An Interview With The Promising R&B Crooner, JOHN MICHAEL!
Posted On 18 Nov 2015
Tag: All Access, All Access Music Group, April Showers, Artist Interview, B. Cox, Columbia, Donnell Jones, Dru Hill, Fredericksburg, Glenn Lewis, Inevitable, Jay Sean, John Michael, Jon B, Kanye West, Like A Drug, Lloyd, Michael Jackson, Musiq, Ne-Yo, Pharrell, RCA, Rick Ross, Sony, Sophisticated, Stevie Wonder, Timbaland, Top Notch Music Management, Trey Songz, Wale
At the age of 23, John Michael has established himself as one of the premier singer-songwriters of
the upcoming generation. Born in northeast Washington, D.C. and raised in Virginia, John Michael began writing at 16 years old. He has penned material for several distinguished producers who have worked with top artists such as Wale, Rick Ross, Lloyd and Jay Sean. Although he is a force to be reckoned with behind the scenes, John Michael is ready to step into the spotlight and showcase his own music.
Learn more about this promising musician in the following All Access interview:
Thanks for your time today! So, what’s a typical day look like for you lately?
I’m very much consumed with various ideas or businesses I’m into. Besides being in the studio writing and recording my own work, I also do writing, mixing, and engineer work for other artists. I’ve gotten into photography and videography lately as well so I ended up starting a little business where I do photo and video for small businesses. It’s fun for me and I’m kind of a natural at using a camera so they always love my work. I also love cooking. So I will usually spend part of my day trying out a new recipe or just going all out on something I have had before. I’m really detailed oriented too so I think that helps with all those things I like to do.
Growing up, did you always know for certain that you wanted to be a musician? Can you recall your earliest musical moment?

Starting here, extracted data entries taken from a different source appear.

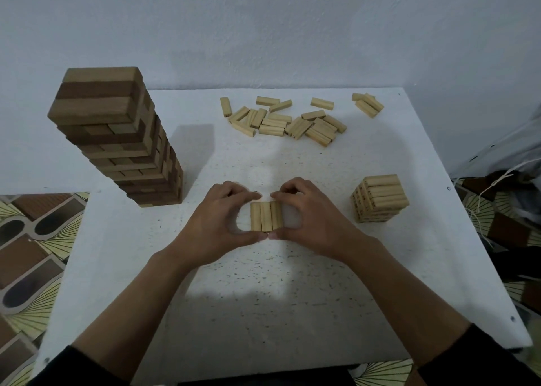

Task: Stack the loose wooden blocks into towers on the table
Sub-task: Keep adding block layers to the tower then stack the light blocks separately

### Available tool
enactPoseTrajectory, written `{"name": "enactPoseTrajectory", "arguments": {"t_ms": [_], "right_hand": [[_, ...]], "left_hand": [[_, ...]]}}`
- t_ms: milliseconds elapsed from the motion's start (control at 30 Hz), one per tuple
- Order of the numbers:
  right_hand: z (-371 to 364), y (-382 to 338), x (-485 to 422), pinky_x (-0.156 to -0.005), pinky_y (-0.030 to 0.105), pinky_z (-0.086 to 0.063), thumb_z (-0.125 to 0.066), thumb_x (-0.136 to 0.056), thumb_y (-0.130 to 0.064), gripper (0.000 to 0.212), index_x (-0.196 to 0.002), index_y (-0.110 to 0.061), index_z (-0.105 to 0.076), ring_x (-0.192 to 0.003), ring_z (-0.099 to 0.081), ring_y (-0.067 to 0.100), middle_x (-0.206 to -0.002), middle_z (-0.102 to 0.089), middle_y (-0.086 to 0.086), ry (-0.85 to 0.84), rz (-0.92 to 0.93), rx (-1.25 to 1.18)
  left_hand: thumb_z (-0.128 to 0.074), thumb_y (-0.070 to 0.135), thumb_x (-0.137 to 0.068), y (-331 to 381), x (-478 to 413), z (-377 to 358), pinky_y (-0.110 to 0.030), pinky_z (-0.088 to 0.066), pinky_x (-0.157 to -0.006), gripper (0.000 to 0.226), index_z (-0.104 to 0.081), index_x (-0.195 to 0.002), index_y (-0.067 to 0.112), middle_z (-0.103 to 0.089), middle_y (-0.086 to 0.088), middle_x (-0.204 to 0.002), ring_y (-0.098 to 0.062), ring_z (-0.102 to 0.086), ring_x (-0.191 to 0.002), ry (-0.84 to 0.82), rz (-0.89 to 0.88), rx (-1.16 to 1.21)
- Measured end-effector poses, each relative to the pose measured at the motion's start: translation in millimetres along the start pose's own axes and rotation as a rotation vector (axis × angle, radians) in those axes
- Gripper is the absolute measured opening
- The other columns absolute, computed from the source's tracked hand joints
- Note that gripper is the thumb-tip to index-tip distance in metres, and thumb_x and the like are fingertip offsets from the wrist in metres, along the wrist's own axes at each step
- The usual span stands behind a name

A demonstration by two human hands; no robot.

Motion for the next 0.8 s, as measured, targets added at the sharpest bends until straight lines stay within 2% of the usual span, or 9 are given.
{"name": "enactPoseTrajectory", "arguments": {"t_ms": [133, 300, 533, 800], "right_hand": [[-2.2, -1.0, -1.3, -0.089, 0.021, -0.031, -0.079, -0.08, -0.05, 0.069, -0.139, -0.023, -0.056, -0.114, -0.035, 0.008, -0.121, -0.043, -0.009, -0.029, 0.007, -0.004], [-4.8, 2.7, -3.6, -0.087, 0.008, -0.026, -0.078, -0.081, -0.049, 0.065, -0.137, -0.025, -0.056, -0.114, -0.035, 0.008, -0.12, -0.043, -0.01, -0.061, 0.015, -0.025], [-7.9, 3.1, -4.4, -0.089, 0.009, -0.027, -0.076, -0.082, -0.05, 0.063, -0.137, -0.025, -0.055, -0.116, -0.035, 0.011, -0.121, -0.042, -0.008, -0.072, 0.023, -0.049], [-10.0, 2.4, -3.8, -0.091, 0.009, -0.025, -0.074, -0.085, -0.046, 0.061, -0.138, -0.023, -0.054, -0.116, -0.031, 0.009, -0.122, -0.04, -0.009, -0.067, 0.033, -0.037]], "left_hand": [[-0.078, 0.06, -0.072, 0.6, 1.2, -1.1, -0.017, -0.039, -0.082, 0.066, -0.064, -0.127, 0.028, -0.054, 0.012, -0.115, -0.006, -0.045, -0.104, 0.012, -0.014, -0.008], [-0.071, 0.063, -0.074, 3.8, 3.8, 0.7, -0.012, -0.037, -0.082, 0.065, -0.065, -0.126, 0.025, -0.055, 0.01, -0.114, -0.005, -0.047, -0.104, 0.05, -0.045, -0.004], [-0.062, 0.069, -0.078, 3.5, 2.8, -1.1, -0.016, -0.038, -0.081, 0.066, -0.063, -0.128, 0.026, -0.054, 0.01, -0.115, -0.007, -0.047, -0.104, 0.039, -0.048, -0.02], [-0.065, 0.07, -0.078, 1.1, -0.5, -3.0, -0.015, -0.039, -0.08, 0.067, -0.064, -0.128, 0.025, -0.053, 0.01, -0.114, -0.006, -0.046, -0.102, 0.014, -0.043, 0.01]]}}
Point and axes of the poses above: each hand's wrist, its own x-axis away from the middle knuckle, its own z-axis out of the back of the hand, y = z × x, the point moved 9 cm from there along -x, towards the middle knuckle
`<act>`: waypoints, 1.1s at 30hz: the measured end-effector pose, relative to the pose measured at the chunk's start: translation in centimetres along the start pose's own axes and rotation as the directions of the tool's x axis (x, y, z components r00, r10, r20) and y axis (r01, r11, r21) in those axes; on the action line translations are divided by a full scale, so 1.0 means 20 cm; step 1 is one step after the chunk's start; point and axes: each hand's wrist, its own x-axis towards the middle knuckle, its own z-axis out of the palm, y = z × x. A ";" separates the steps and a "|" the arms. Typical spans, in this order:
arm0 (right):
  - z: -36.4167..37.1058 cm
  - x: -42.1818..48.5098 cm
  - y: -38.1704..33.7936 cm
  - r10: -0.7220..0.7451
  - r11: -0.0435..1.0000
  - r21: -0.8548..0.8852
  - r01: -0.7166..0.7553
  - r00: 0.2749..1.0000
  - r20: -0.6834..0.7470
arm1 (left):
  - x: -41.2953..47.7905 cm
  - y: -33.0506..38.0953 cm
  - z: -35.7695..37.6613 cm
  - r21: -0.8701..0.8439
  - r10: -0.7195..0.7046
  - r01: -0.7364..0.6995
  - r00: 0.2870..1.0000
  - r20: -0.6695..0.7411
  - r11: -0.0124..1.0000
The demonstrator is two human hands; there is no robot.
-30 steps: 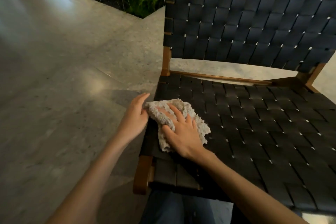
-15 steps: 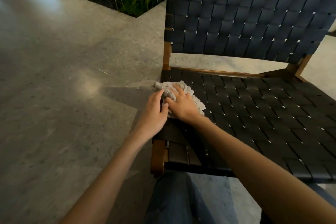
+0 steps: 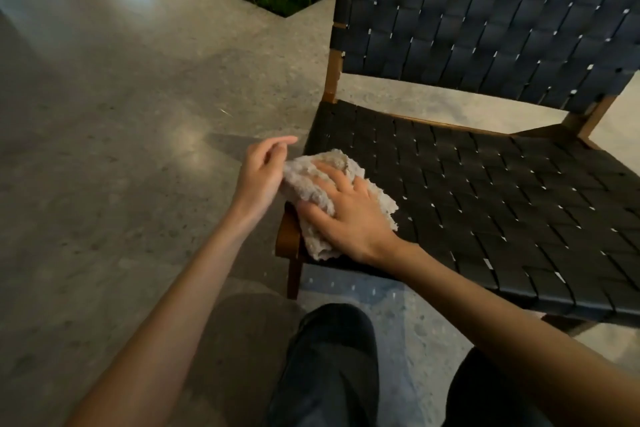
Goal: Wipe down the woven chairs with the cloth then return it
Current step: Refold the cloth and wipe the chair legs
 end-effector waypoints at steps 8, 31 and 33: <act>0.03 0.03 -0.07 -0.486 0.819 -0.305 0.487 0.870 0.085 | -0.03 -0.11 -0.14 -0.167 -0.096 0.103 0.994 0.051 0.981; 0.26 -0.22 0.02 -0.676 0.564 -0.773 0.290 0.700 -0.231 | -0.28 -0.05 -0.07 0.062 0.284 -0.294 0.949 0.136 0.954; 0.25 -0.27 0.06 -0.684 0.558 -0.780 0.283 0.690 -0.238 | -0.30 -0.01 -0.04 0.213 0.361 -0.389 0.919 0.160 0.896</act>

I think my earliest musical moment was sneaking away to record myself singing “sunny side of the street” on my dad’s karaoke machine. I was about 8 or 9 years old. I always loved to sing but people around me would always tell me that the only reason I sounded good was because I was a little kid. So I kind of believed them. But as fate would have it when we moved from Woodbridge, VA to Fredericksburg, VA the first person I ever met in my new neighborhood was a kid named Arnold. He was a Korean-American kid. A lot shorter than everyone else our age. We became real good friends, and about 2 years later when we both were in 10th grade he introduced me to music recording software and the underground music scene developing on the internet. He and a few other people were meeting up after school and recording at his house. I got involved as just a producer first. Then one day I went home and downloaded the same program he had and figured it out enough to record a cover of “April Showers” by Dru Hill. Everyone heard it and went crazy. I’ve been kind of making music ever since.
How would you describe the sound of your latest album, “Sophisticated”?
Sophisticated is a really ballad driven album. Most of the music I would make between 2008-2011 was ballads. I’ve always been a lover kind of guy. Family oriented, responsible, and all that. So my music reflected that. All that music I was making about my idea of love at the time ended up becoming that album which came out in 2013.
How has your sound grown and changed through the years? How do you think it’s stayed the same?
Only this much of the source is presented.